Exercise> Every line from the one with "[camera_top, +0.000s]" to the one with "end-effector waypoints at", including those two, is to be copied exactly; all other lines of the entries below are left out.

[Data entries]
'''

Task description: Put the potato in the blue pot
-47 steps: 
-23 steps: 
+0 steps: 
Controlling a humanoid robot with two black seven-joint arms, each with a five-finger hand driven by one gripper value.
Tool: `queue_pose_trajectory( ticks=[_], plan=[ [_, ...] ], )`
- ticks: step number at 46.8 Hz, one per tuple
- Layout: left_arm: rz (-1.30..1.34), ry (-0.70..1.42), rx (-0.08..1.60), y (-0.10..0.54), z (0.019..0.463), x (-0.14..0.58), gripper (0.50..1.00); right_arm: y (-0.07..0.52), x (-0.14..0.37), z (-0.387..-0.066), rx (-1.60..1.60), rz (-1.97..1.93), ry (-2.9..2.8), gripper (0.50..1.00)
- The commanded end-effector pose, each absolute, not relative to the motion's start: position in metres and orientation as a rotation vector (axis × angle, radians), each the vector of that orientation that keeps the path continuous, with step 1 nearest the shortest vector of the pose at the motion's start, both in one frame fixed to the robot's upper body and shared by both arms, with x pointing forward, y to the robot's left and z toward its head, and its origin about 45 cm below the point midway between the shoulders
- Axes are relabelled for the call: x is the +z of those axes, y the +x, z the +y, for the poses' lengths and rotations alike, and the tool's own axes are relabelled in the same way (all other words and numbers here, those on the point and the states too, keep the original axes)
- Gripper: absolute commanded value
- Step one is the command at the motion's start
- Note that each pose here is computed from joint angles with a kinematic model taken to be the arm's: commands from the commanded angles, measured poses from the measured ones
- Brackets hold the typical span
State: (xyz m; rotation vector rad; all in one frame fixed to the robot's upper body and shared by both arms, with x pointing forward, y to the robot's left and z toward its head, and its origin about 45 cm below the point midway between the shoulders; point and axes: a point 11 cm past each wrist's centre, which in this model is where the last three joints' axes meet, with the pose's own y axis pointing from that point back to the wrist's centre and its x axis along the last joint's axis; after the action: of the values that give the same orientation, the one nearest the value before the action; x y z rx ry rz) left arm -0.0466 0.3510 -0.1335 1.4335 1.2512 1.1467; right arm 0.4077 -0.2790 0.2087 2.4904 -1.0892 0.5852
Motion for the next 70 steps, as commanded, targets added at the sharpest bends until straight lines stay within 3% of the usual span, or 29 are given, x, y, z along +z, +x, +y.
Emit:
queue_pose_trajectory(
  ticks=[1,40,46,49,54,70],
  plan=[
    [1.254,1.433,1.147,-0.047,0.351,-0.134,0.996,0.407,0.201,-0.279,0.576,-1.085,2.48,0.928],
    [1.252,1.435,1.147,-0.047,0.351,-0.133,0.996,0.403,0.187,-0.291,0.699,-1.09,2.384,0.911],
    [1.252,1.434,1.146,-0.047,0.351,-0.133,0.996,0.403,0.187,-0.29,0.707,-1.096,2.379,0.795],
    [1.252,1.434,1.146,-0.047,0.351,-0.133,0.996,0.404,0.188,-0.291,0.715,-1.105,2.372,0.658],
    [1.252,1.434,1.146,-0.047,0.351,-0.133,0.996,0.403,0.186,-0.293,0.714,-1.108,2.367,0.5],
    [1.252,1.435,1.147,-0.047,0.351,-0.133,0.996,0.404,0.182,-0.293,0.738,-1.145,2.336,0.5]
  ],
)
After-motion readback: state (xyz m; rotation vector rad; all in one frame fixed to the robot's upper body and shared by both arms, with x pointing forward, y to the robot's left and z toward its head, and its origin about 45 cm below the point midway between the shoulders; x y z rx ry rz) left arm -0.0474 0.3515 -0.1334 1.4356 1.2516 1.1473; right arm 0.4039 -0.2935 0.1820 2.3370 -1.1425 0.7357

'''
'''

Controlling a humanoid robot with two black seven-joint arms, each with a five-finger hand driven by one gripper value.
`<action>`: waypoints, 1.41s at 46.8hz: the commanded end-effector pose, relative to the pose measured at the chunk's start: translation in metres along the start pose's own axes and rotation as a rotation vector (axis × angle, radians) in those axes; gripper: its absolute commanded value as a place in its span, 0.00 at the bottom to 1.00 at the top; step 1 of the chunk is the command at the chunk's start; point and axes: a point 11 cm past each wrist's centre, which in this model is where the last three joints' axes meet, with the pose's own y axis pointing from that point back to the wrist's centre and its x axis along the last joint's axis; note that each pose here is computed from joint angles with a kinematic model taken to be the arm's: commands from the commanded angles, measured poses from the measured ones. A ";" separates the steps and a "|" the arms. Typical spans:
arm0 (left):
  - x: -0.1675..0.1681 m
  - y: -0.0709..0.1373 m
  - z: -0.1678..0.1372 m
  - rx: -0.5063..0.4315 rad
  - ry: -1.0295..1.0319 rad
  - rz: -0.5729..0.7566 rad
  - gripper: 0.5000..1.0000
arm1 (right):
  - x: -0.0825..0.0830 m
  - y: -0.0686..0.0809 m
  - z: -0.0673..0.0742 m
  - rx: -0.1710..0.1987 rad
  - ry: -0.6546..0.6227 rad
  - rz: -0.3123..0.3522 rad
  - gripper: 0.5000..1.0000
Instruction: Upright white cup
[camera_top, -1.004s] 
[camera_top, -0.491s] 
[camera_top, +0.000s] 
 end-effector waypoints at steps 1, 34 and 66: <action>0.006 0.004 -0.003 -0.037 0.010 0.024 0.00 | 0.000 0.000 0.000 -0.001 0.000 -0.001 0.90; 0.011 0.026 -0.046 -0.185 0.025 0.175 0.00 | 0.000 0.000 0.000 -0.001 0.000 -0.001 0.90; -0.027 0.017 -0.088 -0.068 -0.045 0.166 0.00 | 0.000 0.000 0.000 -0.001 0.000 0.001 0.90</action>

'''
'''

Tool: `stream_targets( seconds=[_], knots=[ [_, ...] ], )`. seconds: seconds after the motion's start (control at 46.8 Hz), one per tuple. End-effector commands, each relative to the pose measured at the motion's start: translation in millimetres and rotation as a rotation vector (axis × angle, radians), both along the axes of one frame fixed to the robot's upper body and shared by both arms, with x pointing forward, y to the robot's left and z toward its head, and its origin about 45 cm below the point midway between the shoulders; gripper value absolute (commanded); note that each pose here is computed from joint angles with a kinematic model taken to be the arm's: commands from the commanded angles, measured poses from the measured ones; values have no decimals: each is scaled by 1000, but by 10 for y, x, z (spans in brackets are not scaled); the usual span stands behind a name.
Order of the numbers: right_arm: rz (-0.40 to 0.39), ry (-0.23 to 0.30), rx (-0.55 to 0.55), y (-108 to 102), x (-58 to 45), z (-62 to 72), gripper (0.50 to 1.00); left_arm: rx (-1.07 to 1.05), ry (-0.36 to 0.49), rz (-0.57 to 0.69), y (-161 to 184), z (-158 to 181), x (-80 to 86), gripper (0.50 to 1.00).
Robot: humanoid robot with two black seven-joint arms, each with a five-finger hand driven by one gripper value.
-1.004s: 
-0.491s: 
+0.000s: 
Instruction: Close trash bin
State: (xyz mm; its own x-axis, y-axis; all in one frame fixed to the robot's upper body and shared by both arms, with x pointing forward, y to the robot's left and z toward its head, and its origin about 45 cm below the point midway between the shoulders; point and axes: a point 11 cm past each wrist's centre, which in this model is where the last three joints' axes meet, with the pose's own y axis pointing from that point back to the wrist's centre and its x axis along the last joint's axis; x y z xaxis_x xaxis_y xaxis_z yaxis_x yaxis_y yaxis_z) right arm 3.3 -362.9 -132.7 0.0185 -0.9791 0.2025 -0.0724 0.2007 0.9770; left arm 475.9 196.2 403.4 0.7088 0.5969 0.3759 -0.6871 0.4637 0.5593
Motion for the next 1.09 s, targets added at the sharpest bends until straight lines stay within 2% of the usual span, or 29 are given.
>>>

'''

Solution to the exercise>
[camera_top, +0.000s] 
 end-effector waypoints at steps 1, 34 and 66: <action>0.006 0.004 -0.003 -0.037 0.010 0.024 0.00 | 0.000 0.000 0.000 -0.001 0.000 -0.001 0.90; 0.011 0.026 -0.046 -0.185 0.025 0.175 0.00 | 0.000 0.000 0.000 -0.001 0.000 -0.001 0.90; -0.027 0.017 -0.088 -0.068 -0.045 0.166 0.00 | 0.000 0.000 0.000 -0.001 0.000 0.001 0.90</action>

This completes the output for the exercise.